Bio-inspired Soft Robotics for Targeted Drug Delivery and Minimally Invasive Surgery: A Biomimetic Approach to In-Vivo Therapeutic Intervention and Manipulation

Abstract

The growing demand for less invasive and more precise medical procedures has underscored the limitations of conventional rigid robotic systems, which often lack the compliance and dexterity required for safe navigation and manipulation within delicate biological tissues. Addressing this gap necessitates the development of new robotic platforms capable of combining precision, adaptability, and biocompatibility for in-vivo therapeutic applications. This study presents a bio-inspired soft robotic system designed according to the locomotion and manipulation principles observed in marine invertebrates. The robot is fabricated from a newly developed hydrogel with high biocompatibility and tunable actuation properties, enabling exceptional flexibility within complex physiological environments.

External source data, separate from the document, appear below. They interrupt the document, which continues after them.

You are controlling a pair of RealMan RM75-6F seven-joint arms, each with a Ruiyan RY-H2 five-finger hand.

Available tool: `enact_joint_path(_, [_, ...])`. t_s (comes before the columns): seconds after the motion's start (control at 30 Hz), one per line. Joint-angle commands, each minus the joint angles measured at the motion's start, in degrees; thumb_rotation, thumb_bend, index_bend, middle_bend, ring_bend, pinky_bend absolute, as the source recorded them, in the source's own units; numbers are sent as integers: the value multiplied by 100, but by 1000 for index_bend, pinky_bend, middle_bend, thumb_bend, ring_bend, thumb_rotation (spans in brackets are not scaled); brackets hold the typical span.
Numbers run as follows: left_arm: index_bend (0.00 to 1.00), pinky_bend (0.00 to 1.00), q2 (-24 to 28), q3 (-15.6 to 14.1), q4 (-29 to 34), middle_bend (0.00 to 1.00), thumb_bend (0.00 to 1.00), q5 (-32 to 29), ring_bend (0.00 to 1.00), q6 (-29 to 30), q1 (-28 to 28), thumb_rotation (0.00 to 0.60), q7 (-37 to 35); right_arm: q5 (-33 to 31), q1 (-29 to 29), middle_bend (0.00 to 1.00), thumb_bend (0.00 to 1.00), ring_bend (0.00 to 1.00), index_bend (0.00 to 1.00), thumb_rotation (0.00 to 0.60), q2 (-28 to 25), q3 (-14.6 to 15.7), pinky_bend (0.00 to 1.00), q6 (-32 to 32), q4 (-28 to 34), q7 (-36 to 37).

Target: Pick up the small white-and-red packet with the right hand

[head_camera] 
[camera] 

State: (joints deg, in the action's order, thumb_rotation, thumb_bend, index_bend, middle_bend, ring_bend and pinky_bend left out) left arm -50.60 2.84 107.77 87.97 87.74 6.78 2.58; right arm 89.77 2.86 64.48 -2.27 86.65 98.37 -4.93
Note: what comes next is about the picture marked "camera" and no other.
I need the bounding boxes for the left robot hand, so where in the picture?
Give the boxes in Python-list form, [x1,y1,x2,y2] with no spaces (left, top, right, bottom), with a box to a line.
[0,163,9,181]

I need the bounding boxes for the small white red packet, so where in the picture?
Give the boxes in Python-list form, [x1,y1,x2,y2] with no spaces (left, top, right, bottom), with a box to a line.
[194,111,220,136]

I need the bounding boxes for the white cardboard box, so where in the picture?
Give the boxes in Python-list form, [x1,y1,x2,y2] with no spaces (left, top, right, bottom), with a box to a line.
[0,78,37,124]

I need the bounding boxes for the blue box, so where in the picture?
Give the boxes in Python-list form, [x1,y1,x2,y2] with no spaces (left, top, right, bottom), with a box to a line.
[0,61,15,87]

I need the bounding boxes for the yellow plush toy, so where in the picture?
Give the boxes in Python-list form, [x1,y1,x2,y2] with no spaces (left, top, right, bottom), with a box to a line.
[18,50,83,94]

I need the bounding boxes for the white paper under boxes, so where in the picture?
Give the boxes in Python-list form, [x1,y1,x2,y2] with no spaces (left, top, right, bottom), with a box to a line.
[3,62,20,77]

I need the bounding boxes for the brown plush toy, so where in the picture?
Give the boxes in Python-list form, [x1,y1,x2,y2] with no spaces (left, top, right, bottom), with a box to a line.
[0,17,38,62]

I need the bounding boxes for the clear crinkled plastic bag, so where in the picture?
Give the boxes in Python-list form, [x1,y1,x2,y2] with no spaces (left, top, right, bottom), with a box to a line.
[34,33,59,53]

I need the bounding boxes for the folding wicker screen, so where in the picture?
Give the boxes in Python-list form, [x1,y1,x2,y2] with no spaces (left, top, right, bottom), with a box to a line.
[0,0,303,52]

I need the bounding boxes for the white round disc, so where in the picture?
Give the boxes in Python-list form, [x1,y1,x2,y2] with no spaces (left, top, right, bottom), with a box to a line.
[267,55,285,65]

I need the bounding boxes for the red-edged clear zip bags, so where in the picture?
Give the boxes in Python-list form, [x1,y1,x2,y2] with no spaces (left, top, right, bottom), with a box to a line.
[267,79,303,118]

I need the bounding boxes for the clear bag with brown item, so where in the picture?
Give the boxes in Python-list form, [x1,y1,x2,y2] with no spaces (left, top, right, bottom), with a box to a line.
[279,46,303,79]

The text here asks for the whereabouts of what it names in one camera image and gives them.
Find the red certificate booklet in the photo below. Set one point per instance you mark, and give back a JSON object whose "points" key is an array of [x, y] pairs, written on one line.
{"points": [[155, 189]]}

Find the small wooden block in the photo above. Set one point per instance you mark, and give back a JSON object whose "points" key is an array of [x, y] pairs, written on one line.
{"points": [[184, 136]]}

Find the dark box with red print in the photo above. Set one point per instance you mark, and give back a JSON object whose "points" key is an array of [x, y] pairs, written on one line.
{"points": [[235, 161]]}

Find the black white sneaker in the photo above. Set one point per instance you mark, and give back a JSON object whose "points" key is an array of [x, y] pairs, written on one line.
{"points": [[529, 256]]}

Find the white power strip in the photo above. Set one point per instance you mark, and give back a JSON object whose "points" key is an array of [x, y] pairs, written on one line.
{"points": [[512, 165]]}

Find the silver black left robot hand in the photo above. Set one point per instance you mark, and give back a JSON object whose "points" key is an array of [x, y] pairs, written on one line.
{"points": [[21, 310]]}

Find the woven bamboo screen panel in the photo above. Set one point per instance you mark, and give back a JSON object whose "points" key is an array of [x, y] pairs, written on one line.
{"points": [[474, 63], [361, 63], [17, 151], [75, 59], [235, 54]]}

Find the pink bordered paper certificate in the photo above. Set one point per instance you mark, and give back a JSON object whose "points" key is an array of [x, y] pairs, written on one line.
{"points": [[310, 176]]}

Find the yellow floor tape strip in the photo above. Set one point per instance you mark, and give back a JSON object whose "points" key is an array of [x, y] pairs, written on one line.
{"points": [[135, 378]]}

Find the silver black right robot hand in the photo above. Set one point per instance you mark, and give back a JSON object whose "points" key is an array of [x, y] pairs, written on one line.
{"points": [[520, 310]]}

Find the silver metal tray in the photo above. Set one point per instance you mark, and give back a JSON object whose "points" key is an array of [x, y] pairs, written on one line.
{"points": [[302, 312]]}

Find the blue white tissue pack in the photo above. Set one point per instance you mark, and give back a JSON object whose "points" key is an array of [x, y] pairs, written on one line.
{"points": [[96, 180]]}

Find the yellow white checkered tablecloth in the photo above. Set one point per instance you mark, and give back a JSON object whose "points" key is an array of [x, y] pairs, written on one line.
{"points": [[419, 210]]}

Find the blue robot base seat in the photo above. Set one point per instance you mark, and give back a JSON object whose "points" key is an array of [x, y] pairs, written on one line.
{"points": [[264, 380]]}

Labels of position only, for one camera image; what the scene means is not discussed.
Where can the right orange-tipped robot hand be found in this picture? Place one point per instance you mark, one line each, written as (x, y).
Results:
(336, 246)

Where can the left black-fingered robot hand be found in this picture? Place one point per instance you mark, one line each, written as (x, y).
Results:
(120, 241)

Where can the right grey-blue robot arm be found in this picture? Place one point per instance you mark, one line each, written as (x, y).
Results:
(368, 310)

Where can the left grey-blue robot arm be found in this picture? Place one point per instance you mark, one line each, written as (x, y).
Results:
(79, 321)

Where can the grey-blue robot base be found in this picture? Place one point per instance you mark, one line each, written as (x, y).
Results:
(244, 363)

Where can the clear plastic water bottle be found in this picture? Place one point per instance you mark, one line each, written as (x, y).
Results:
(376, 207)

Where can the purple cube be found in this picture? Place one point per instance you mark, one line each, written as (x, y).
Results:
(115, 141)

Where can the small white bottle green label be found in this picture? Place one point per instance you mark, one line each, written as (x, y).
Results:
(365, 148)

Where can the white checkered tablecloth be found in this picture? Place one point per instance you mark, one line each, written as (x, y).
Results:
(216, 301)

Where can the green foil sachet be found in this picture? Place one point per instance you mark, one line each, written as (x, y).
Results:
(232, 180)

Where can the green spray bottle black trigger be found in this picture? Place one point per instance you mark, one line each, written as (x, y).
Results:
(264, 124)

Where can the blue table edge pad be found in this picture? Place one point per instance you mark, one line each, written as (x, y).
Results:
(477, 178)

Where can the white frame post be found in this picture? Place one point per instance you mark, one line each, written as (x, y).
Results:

The system integrates a multi-channel pneumatic control mechanism that facilitates precise, multi-degree-of-freedom motion and a modular end-effector configuration adaptable to both targeted drug delivery and minimally invasive surgical tasks. Experimental validation in a simulated physiological environment demonstrates superior maneuverability through tortuous pathways analogous to blood vessels and intestinal tracts. The robot achieves over 95% accuracy in payload release and performs tissue manipulation tasks with minimal mechanical stress. The closed-loop control system enables accurate and intuitive operation, achieving significantly reduced task completion times compared with conventional systems. The proposed platform represents a significant advancement in soft medical robotics, offering a versatile and effective approach toward safer, more adaptive, and intelligent therapeutic interventions.